[Recorded data]
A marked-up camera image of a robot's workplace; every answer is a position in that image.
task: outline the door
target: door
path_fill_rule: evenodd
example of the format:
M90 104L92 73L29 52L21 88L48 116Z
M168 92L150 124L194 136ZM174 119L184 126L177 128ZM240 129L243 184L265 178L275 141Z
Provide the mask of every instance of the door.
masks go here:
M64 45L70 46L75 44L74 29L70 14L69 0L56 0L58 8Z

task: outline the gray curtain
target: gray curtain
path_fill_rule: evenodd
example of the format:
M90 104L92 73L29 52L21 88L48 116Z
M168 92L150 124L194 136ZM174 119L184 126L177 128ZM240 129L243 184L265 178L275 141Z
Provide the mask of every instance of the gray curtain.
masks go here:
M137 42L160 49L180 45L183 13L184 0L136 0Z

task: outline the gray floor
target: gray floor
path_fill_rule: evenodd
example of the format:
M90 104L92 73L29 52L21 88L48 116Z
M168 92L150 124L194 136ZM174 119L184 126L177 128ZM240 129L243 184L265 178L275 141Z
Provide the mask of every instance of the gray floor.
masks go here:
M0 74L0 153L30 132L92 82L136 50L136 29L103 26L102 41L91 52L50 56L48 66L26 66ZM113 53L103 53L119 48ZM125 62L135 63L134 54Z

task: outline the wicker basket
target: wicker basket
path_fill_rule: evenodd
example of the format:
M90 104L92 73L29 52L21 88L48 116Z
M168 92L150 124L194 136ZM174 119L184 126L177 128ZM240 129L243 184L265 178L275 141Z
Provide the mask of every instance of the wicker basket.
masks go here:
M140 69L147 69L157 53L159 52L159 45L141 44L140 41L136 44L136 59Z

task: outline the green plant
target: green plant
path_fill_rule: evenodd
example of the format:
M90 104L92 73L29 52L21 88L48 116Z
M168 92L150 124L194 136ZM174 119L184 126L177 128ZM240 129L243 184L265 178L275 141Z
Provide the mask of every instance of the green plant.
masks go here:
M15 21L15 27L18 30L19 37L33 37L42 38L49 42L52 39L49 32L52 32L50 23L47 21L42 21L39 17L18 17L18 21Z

...

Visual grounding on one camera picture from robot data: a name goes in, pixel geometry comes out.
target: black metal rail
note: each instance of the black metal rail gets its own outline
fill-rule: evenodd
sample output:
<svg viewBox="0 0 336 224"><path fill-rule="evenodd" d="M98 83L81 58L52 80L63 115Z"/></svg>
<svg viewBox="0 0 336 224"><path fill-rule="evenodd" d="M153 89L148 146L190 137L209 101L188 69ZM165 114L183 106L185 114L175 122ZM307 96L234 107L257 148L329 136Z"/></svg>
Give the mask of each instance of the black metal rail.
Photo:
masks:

---

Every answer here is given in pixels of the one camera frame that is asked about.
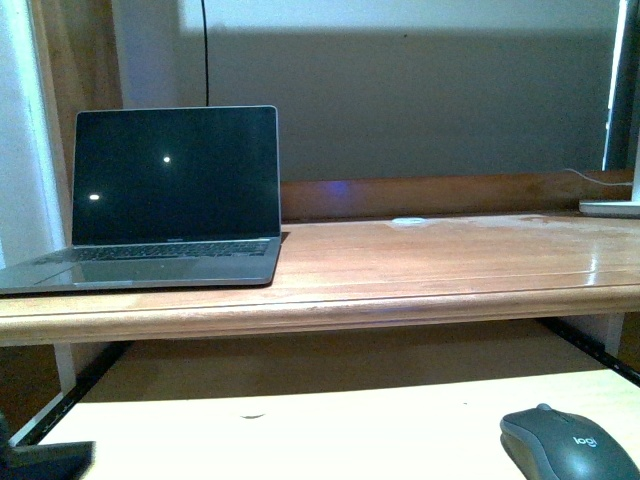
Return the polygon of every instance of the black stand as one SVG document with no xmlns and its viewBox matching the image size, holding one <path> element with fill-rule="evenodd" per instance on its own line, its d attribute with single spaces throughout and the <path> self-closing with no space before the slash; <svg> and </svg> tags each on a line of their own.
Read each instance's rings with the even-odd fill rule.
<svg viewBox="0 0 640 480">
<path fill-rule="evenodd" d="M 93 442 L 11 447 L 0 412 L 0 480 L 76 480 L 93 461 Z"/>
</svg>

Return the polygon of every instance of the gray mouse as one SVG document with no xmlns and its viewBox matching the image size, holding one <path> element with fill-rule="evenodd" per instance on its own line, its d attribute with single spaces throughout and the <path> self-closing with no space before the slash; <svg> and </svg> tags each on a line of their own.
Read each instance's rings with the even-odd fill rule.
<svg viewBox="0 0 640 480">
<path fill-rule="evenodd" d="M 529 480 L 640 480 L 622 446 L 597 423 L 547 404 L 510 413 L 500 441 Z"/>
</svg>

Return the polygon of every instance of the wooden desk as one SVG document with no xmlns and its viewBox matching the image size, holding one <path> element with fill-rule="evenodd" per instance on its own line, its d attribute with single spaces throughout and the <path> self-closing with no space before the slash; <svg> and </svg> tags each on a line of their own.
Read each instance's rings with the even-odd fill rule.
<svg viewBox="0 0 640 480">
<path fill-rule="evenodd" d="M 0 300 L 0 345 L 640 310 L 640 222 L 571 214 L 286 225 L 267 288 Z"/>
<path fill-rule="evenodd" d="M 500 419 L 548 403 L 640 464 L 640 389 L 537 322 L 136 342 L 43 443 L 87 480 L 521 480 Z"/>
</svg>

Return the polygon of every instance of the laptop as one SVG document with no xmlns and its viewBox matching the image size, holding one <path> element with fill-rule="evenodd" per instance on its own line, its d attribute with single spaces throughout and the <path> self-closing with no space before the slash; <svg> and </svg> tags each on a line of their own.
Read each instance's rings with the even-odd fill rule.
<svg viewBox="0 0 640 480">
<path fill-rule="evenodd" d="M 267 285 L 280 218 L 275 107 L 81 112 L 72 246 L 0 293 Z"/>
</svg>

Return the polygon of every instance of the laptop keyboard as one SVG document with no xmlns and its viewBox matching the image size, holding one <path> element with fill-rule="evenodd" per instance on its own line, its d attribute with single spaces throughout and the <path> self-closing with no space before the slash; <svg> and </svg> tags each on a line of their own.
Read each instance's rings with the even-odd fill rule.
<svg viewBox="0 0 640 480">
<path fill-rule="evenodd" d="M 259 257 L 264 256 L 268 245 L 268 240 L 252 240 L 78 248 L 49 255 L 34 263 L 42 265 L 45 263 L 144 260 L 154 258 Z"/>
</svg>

Exercise requirements: Lines from the entries that contain the word "plant" are what the answer must hold.

Task response:
task: outline the green plant
target: green plant
Provide the mask of every instance of the green plant.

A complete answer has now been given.